### Exercise aim
Give the total number of lines in the data below that include "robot", and nothing else.

***** Data *****

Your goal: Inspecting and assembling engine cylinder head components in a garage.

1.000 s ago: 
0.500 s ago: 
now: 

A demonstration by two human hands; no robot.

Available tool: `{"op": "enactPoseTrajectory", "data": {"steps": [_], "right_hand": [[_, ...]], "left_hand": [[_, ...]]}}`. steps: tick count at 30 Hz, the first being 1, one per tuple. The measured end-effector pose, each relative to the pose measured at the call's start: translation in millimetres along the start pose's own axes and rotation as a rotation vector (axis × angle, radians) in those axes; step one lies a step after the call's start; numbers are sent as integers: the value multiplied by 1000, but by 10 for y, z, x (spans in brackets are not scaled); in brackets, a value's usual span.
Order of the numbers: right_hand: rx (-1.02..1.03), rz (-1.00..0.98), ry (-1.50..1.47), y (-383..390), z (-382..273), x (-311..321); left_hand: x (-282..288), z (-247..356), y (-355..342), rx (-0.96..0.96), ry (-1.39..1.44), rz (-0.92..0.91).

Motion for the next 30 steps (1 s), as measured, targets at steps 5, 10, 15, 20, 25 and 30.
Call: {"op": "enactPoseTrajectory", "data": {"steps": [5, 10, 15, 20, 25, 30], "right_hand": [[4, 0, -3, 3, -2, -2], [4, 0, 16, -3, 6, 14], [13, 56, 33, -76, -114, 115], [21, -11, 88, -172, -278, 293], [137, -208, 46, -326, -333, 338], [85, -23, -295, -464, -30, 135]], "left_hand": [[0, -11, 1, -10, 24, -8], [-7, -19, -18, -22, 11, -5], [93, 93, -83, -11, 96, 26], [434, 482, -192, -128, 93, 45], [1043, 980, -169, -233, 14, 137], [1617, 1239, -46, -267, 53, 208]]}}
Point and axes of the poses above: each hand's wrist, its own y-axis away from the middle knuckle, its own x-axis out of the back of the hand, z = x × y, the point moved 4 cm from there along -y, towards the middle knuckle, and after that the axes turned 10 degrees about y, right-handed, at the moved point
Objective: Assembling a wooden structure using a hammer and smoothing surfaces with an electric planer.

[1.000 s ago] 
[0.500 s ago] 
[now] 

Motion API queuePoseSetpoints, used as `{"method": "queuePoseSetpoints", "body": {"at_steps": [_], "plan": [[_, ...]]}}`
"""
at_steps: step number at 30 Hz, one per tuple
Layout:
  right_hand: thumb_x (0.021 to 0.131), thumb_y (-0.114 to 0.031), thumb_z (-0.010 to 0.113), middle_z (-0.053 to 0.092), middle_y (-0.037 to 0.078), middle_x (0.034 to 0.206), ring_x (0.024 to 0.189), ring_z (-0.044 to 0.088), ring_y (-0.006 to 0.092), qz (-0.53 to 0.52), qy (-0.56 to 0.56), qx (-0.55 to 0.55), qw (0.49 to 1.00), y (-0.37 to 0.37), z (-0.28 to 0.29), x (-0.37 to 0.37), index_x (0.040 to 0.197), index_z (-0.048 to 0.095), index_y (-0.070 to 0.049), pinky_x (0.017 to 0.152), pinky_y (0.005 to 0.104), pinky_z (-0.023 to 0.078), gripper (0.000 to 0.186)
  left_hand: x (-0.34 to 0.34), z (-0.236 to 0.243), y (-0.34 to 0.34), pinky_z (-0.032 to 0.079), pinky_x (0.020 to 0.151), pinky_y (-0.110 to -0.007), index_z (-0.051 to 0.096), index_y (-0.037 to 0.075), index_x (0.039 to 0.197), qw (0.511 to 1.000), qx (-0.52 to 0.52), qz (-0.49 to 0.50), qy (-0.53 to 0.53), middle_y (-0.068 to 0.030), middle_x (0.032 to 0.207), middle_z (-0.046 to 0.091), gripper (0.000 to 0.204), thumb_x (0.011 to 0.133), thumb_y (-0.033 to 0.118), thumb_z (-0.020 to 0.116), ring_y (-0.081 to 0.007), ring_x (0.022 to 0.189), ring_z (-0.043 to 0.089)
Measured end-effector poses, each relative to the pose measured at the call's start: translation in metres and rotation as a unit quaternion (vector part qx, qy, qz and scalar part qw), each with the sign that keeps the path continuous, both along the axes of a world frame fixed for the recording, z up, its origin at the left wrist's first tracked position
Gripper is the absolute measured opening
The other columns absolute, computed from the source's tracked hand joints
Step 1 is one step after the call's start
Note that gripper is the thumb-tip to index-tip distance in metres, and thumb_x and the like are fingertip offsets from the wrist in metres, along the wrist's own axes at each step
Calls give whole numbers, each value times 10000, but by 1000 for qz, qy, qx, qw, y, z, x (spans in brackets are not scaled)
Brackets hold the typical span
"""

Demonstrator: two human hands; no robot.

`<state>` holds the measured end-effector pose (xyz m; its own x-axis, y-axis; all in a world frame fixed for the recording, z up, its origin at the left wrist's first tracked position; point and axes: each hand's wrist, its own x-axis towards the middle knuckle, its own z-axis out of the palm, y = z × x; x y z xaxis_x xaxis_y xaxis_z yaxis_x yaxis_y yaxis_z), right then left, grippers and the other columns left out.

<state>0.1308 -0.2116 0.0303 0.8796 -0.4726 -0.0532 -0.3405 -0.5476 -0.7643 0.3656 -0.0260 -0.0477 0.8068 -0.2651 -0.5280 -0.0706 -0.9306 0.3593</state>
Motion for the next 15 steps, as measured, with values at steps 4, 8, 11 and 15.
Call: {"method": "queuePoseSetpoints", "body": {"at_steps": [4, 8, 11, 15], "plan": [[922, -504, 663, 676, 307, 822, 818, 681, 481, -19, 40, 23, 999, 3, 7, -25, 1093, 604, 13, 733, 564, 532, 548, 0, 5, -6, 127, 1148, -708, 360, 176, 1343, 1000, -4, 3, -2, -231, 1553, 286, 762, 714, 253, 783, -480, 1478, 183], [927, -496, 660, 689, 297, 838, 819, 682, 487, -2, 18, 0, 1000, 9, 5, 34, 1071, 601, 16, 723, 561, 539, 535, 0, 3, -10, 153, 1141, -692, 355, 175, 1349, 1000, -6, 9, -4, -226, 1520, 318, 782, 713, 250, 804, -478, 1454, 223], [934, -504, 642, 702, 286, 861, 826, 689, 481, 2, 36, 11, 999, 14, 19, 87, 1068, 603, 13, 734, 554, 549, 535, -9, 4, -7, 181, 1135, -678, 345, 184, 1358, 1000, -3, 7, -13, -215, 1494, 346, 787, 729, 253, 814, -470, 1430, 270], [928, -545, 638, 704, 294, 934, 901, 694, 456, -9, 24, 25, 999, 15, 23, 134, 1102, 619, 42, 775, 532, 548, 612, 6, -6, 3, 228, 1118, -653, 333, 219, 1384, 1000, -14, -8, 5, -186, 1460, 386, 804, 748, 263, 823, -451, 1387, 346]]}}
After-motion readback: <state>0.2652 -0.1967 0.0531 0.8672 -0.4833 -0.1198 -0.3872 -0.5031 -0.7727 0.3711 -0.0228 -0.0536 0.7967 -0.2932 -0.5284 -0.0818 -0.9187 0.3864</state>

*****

### Solution to this problem
2